Grief is the big no-no in our society. The Victorians wallowed in grief, and pretended sex didn't exist, even covering their table legs because bare legs were immodest. We do the opposite. Sex is everywhere and is used to sell everything. But if you grieve, you must "get over it". "It's time you got a new girlfriend" people have told my best friend, whose wife died nearly a year ago. "Your grief is selfish", his family have said.
They are embarrassed at his pain. They want to be able to stop worrying about him. They want him to be happy. Never mind that he lived with her for 30 years, that they were a devoted and very happy couple. Never mind that without her he is incomplete. Broken. Devastated. No, he must be happy. For them.
I grieve at his wife's loss, and I grieve for my dear friend Henrik, who died a few months ago. I don't believe grief ever goes away. But in our society we have to pretend that it has gone away, that we are "over it". It's almost more perverted than the Victorian aversion to sex. Both are part of life. We love, and those we love die or leave us. So we grieve. It's natural. But the do-gooders tell us we need counselling and drugs, to make us feel "better". Being unhappy is the great sin today. It embarrasses and annoys everyone. Be happy. Or else.

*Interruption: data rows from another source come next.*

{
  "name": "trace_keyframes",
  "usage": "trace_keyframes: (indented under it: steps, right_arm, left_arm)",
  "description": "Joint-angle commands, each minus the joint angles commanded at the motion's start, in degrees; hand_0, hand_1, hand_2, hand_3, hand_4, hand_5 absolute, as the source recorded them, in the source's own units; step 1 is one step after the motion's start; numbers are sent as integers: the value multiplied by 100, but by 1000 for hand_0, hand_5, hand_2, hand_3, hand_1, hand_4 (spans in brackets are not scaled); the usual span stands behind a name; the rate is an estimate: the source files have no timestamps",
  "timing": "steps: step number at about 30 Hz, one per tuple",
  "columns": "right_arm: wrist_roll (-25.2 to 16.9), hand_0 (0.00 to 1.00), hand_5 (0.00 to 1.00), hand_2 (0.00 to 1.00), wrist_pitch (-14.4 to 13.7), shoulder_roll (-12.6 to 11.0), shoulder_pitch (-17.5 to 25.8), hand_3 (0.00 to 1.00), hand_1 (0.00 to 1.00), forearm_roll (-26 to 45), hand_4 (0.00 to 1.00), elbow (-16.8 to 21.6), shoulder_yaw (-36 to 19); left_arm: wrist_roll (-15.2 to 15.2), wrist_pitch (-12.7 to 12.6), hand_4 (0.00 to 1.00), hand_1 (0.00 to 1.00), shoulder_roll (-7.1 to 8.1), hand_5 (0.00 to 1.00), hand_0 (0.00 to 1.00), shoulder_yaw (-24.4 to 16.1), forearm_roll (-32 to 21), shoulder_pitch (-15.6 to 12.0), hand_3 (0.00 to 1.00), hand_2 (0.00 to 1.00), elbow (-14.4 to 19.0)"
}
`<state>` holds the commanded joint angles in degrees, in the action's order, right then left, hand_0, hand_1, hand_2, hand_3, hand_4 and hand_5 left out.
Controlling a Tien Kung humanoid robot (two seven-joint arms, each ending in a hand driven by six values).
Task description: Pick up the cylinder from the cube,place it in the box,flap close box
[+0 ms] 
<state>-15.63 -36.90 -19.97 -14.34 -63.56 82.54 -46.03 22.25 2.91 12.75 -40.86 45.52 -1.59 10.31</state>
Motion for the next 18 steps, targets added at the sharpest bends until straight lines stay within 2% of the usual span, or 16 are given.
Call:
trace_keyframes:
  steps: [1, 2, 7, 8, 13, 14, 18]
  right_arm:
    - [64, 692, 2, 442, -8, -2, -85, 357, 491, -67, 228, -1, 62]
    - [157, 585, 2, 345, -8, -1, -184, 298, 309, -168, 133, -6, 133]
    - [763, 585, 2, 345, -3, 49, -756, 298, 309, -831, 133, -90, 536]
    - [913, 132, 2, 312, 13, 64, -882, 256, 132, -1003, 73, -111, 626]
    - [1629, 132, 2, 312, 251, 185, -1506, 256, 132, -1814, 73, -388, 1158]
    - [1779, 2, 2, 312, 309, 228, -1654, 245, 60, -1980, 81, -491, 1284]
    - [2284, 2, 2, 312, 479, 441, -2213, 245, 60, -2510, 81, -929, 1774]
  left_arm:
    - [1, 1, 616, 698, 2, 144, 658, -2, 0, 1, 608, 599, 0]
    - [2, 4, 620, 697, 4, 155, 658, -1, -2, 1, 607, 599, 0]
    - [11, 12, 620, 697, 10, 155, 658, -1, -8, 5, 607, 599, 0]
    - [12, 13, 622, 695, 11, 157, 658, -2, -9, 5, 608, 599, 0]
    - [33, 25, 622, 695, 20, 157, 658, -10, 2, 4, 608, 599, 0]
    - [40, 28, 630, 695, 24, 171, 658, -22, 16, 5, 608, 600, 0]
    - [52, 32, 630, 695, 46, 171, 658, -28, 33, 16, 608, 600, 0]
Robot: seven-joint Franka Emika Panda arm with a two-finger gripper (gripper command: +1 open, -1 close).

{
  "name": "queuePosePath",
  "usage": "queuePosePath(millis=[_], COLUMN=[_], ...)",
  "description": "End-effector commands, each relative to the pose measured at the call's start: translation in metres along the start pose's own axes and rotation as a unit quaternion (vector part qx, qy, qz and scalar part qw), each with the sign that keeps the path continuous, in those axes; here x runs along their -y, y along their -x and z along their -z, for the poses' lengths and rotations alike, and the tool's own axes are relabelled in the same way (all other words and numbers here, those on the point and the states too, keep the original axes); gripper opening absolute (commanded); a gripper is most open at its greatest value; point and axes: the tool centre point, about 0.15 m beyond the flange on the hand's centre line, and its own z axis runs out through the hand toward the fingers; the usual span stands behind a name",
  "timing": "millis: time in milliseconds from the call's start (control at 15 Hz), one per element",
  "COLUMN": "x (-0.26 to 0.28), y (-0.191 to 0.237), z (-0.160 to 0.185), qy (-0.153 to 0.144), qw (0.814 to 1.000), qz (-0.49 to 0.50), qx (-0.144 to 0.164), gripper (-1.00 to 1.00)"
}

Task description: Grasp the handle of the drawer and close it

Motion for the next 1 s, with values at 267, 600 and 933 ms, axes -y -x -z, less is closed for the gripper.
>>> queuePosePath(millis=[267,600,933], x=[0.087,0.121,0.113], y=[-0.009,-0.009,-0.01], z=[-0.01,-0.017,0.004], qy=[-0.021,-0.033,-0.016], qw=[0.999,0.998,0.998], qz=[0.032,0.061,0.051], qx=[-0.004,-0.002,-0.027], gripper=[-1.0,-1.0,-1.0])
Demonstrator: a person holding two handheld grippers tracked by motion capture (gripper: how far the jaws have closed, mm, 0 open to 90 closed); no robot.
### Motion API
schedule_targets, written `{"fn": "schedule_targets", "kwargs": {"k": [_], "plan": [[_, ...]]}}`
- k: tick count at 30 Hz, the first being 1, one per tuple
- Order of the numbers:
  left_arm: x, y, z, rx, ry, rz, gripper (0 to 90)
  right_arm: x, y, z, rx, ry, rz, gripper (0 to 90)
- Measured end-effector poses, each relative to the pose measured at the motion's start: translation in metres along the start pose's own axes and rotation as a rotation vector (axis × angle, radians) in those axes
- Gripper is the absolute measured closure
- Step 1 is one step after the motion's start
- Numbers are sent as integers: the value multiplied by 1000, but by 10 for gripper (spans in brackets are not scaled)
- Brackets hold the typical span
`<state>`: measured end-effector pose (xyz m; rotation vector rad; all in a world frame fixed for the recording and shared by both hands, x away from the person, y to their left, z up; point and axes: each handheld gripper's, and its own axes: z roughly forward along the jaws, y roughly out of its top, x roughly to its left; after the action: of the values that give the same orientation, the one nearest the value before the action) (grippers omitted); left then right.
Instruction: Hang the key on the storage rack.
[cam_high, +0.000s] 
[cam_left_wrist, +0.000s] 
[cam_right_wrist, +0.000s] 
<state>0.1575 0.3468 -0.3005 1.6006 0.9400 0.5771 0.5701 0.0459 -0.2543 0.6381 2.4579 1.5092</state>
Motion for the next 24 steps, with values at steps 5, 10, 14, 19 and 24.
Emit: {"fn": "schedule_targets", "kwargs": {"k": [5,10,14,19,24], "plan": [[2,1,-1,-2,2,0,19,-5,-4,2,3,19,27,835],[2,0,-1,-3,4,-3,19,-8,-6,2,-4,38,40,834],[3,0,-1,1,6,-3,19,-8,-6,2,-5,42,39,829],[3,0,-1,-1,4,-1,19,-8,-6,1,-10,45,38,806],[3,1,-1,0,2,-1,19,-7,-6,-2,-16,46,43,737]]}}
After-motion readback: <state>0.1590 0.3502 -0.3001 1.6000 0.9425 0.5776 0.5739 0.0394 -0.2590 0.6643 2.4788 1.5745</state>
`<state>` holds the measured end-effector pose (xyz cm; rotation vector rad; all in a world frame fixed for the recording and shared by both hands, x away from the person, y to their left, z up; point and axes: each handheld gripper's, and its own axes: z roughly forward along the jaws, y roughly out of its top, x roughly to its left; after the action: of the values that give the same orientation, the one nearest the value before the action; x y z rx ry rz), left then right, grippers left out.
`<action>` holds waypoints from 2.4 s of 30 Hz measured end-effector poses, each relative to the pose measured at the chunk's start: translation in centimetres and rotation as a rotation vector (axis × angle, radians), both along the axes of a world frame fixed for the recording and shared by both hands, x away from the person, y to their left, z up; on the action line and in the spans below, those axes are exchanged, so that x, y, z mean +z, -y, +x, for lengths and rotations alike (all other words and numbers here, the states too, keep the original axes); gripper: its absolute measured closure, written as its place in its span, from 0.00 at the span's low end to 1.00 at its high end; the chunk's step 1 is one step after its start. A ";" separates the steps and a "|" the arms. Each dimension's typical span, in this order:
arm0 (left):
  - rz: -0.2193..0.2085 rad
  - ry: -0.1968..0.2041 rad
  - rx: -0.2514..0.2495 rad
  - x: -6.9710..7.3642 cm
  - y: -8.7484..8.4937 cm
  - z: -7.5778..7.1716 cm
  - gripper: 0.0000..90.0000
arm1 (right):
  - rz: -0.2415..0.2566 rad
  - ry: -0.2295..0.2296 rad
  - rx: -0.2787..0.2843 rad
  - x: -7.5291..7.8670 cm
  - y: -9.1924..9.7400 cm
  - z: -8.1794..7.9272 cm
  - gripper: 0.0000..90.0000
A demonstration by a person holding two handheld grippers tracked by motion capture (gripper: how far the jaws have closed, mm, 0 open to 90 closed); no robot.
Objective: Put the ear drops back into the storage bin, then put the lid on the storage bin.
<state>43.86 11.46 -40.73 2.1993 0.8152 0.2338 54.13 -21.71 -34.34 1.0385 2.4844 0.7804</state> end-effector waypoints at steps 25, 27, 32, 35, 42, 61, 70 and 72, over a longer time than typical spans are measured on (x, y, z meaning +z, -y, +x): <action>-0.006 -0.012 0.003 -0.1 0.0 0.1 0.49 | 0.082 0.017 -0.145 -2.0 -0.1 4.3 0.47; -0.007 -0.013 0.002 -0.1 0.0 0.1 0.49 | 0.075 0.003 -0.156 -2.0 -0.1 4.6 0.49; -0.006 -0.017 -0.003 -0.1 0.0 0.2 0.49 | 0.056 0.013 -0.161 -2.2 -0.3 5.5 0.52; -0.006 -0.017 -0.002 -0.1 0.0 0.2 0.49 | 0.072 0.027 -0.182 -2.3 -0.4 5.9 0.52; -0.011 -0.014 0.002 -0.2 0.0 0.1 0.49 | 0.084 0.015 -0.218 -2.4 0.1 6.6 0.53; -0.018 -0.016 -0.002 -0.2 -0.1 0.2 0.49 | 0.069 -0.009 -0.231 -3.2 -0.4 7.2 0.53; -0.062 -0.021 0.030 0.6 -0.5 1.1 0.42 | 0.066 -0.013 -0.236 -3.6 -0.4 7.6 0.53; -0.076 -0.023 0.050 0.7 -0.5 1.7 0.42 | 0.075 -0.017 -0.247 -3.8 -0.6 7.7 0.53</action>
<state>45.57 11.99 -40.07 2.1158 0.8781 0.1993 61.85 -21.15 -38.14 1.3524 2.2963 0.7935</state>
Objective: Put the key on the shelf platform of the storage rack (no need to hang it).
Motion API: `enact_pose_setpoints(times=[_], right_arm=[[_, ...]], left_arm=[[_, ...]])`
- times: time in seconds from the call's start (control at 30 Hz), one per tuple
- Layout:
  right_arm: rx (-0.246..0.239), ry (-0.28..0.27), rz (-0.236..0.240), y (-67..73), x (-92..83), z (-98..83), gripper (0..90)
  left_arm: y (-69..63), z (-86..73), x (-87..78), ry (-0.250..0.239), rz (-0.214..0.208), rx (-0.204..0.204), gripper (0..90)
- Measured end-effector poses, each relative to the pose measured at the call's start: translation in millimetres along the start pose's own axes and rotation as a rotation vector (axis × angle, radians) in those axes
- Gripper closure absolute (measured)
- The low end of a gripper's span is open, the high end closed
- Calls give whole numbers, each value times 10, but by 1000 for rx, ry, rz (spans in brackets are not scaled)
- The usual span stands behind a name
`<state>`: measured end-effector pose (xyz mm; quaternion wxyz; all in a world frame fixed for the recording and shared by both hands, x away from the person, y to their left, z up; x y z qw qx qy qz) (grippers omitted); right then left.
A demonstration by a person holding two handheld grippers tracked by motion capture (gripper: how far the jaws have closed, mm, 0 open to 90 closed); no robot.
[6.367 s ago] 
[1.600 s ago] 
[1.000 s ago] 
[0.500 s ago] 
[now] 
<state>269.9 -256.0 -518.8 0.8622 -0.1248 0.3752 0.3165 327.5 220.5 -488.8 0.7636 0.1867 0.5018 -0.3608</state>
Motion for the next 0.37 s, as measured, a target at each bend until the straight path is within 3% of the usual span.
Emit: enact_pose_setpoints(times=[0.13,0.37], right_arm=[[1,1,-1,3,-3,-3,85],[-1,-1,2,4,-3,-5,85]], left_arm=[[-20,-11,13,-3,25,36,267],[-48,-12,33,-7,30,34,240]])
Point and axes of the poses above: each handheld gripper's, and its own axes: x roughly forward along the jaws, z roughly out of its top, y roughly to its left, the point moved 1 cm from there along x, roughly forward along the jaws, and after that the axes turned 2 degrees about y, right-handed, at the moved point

What brought this on is the news that my sister-in-law is today taking their very beloved dog to the vet to be "put down" (and why the horrid euphemism? Tell it like it is: killed) I know the dog well. She's a gorgeous, friendly intelligent Staffie, with a lovely nature. And the sorrow at her death has made me weep again for the loss of those I've loved, human or animal. But we are allowed to grieve for a pet -- as long as we get a new one, quicksticks. We are allowed to cuddle our dogs but not our friends ("too gay, mate"). Odd, isn't it, how a new grief reminds you of old griefs, while new happiness is unique? Here's to Pundi. I shall miss you.
Sometimes I feel so alien to the rest of mankind, as if I were truly from Aldebaran III, and were watching the antics of some exotic species, not my own.
Well, I suppose I'd better start getting over it, hey?